(Exercise details) Each line of the data below must be given again exactly as written.

Segment Start: Data segment

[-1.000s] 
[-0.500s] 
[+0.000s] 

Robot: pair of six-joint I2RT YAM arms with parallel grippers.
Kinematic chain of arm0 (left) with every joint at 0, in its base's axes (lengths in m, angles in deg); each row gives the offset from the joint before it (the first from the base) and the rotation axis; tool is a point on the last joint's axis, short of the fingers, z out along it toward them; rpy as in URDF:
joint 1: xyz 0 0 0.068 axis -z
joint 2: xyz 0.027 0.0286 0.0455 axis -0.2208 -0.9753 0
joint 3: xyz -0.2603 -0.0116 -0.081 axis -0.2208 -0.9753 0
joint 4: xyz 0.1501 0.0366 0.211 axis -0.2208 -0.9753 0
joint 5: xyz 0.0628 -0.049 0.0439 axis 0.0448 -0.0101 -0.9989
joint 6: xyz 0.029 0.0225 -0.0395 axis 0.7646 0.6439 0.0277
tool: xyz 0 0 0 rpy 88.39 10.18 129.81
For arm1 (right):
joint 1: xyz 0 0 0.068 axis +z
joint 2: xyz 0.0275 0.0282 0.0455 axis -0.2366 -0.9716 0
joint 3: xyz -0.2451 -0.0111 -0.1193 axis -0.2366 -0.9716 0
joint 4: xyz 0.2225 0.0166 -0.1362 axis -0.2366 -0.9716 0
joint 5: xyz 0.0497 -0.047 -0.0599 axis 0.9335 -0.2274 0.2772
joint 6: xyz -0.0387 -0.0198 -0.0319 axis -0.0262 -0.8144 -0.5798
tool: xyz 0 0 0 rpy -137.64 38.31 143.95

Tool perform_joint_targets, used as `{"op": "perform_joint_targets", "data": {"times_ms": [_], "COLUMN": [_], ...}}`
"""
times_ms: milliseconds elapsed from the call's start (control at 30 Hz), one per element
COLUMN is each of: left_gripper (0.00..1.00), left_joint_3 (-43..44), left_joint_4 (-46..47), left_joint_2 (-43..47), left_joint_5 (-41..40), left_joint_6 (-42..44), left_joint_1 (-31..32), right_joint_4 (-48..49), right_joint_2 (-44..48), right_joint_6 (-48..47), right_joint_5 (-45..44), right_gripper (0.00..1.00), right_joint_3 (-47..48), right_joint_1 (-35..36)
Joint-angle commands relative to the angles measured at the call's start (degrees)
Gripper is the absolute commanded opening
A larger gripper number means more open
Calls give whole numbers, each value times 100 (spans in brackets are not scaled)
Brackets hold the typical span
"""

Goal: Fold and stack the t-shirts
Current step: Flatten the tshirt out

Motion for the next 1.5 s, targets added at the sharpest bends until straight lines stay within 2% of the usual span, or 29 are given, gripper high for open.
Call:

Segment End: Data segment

(Exercise response)
[-1.000s] 
[-0.500s] 
[+0.000s] 

Robot: pair of six-joint I2RT YAM arms with parallel grippers.
Kinematic chain of arm0 (left) with every joint at 0, in its base's axes (lengths in m, angles in deg); each row gives the offset from the joint before it (the first from the base) and the rotation axis; tool is a point on the last joint's axis, short of the fingers, z out along it toward them; rpy as in URDF:
joint 1: xyz 0 0 0.068 axis -z
joint 2: xyz 0.027 0.0286 0.0455 axis -0.2208 -0.9753 0
joint 3: xyz -0.2603 -0.0116 -0.081 axis -0.2208 -0.9753 0
joint 4: xyz 0.1501 0.0366 0.211 axis -0.2208 -0.9753 0
joint 5: xyz 0.0628 -0.049 0.0439 axis 0.0448 -0.0101 -0.9989
joint 6: xyz 0.029 0.0225 -0.0395 axis 0.7646 0.6439 0.0277
tool: xyz 0 0 0 rpy 88.39 10.18 129.81
For arm1 (right):
joint 1: xyz 0 0 0.068 axis +z
joint 2: xyz 0.0275 0.0282 0.0455 axis -0.2366 -0.9716 0
joint 3: xyz -0.2451 -0.0111 -0.1193 axis -0.2366 -0.9716 0
joint 4: xyz 0.2225 0.0166 -0.1362 axis -0.2366 -0.9716 0
joint 5: xyz 0.0497 -0.047 -0.0599 axis 0.9335 -0.2274 0.2772
joint 6: xyz -0.0387 -0.0198 -0.0319 axis -0.0262 -0.8144 -0.5798
tool: xyz 0 0 0 rpy -137.64 38.31 143.95

Tool perform_joint_targets, used as `{"op": "perform_joint_targets", "data": {"times_ms": [_], "COLUMN": [_], ...}}`
"""
times_ms: milliseconds elapsed from the call's start (control at 30 Hz), one per element
COLUMN is each of: left_gripper (0.00..1.00), left_joint_3 (-43..44), left_joint_4 (-46..47), left_joint_2 (-43..47), left_joint_5 (-41..40), left_joint_6 (-42..44), left_joint_1 (-31..32), right_joint_4 (-48..49), right_joint_2 (-44..48), right_joint_6 (-48..47), right_joint_5 (-45..44), right_gripper (0.00..1.00), right_joint_3 (-47..48), right_joint_1 (-35..36)
Joint-angle commands relative to the angles measured at the call's start (degrees)
Gripper is the absolute commanded opening
A larger gripper number means more open
Calls give whole numbers, each value times 100 (spans in brackets are not scaled)
Brackets hold the typical span
"""

Goal: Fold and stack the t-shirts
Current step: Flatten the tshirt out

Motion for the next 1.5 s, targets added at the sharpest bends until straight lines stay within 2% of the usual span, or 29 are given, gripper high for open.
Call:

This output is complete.